TO DO:
Everything in the data below is left aside except the lines from the one containing "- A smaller" through the one containing "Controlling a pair"; repeat those exactly.

GIVEN INFORMATION:
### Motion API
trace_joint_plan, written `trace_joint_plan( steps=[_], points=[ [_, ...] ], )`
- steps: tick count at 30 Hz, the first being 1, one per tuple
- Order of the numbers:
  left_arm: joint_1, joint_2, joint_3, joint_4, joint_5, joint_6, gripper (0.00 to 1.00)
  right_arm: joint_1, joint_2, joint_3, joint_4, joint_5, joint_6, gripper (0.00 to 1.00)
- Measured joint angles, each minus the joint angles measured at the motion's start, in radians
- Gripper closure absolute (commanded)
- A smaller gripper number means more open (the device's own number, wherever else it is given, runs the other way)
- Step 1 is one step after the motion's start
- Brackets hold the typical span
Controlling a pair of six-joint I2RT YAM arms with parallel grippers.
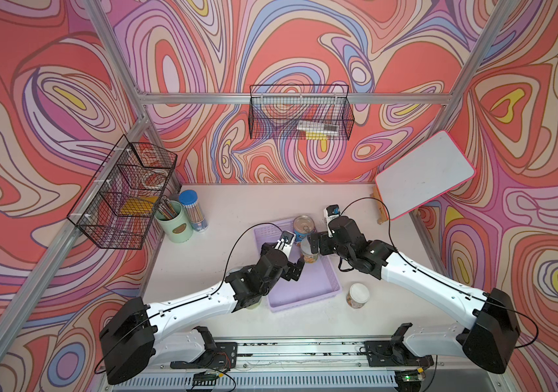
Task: Put the canned food in the basket
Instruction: Place the canned food in the basket, then pick up the canned food from the center of the board.
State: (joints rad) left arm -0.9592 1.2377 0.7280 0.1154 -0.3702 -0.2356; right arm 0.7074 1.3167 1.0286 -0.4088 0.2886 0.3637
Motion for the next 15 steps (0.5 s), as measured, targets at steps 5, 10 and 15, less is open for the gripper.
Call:
trace_joint_plan(
  steps=[5,10,15],
  points=[
    [-0.01,0.055,0.057,0.0,0.006,-0.001,0.01,-0.045,0.0,0.03,-0.053,0.01,-0.01,0.02],
    [-0.01,0.1,0.132,-0.033,0.019,-0.011,0.01,-0.144,-0.006,0.033,-0.074,-0.04,-0.019,0.02],
    [-0.01,0.162,0.247,-0.084,0.047,-0.012,0.01,-0.26,-0.009,0.034,-0.082,-0.119,-0.026,0.02]
  ],
)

SOLVED PROBLEM:
- A smaller gripper number means more open (the device's own number, wherever else it is given, runs the other way)
- Step 1 is one step after the motion's start
- Brackets hold the typical span
Controlling a pair of six-joint I2RT YAM arms with parallel grippers.

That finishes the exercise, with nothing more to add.